Given that Office is an authoring tool rather than a website, a more applicable standard would be its compliance to the Authoring Tool Accessibility Guidelines (ATAG) 2.0. ATAG essentially looks at whether a tool can be used by a person with a disability, and whether that tool can produce accessible content based on WCAG. In both cases, the answer for Office on Windows is broadly yes, but people with disabilities have reported issues using Office on Mac, iOS and Android due to incompatibilities with assistive technologies. The Checker itself though is available on Office for Windows and Office for Mac. As such, Office for Mac still remains broadly compatible with the second part of ATAG 2.0.

While ATAG is the more applicable standard when discussing authoring tools, WCAG still plays an important role. As such, the accessibility requirements for document formats such as Word and PowerPoint will sound very familiar to people when compared with WCAG: images need alternative text, videos need captions, tables need headings and documents need to be structured correctly using styles – just to name a few. The accessibility checker is useful in that it can check a document for issues that are in common with WCAG along with additional advice related to Microsoft-specific features.

How can I use the accessibility checker?

If you are using the latest version of Microsoft Office, the Checker is now quite easy to find and easy to use. The instructions provided by Microsoft are as follows:

  1. On the ribbon, click the Review tab.
  2. Click Check Accessibility.
  3. Review your results. You’ll see a list of errors, warnings, and tips with how-to-fix recommendations for each.

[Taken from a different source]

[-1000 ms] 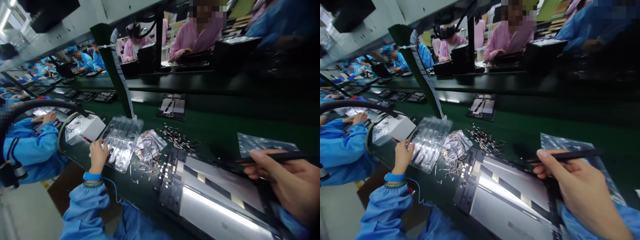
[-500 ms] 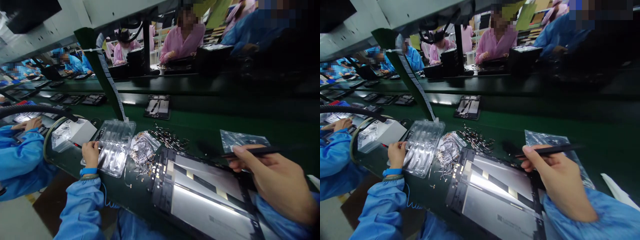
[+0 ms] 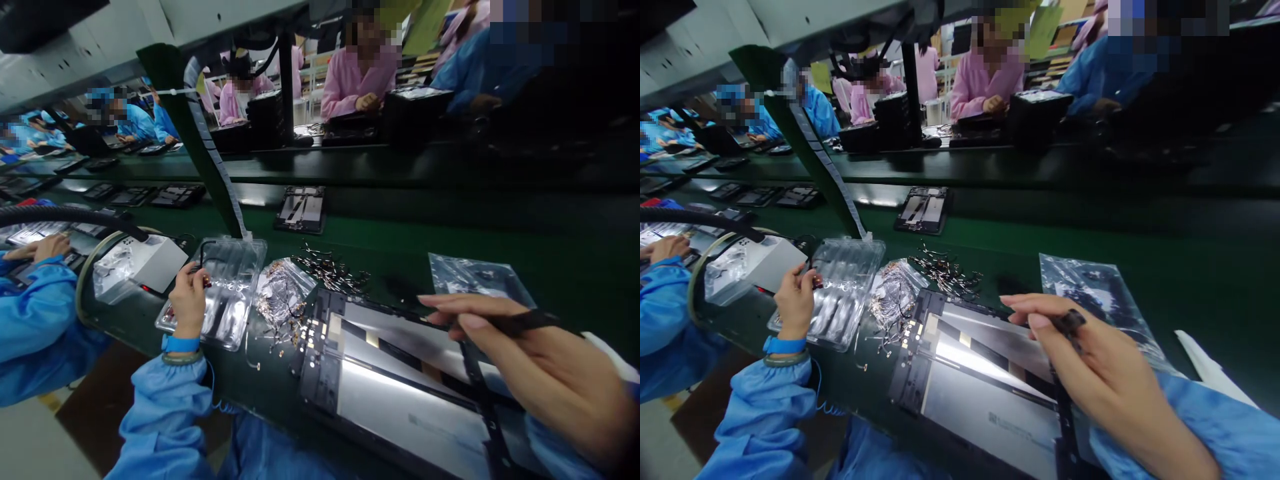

If you are using an older version of Office such as 2010 or 2013, here’s how you can find and use the Checker in Word, Excel or PowerPoint:

  1. Click File > Info.
  2. Select the Check for Issues button. Tip: To the right of the Check for Issues button, under the Inspect heading, is a list of any potential issues.
  3. In the Check for Issues drop-down menu, select Check Accessibility.
  4. The Accessibility Checker task pane appears next to your content and shows the inspection results.
  5. To see information on why and how to fix an issue, under Inspection Results, select an issue. Results appear under Additional Information, and you’re directed to the inaccessible content in your file.

Is the latest Checker update important?

The recent update to the accessibility checker makes the interface much easier to cross-check and fix accessibility issues with your Word, Excel, PowerPoint or outlook document. However, the more important benefit to using the latest Office 365 version is that it is now able to provide guidance on more issues. If you are regularly providing documents to people with disabilities, it is strongly recommended that you update to Office 2016 or Office 365 with the latest updates to maximise the effectiveness of the Accessibility Checker.

Additional information on the accessibility features of Microsoft products can be found on the Microsoft Accessibility website.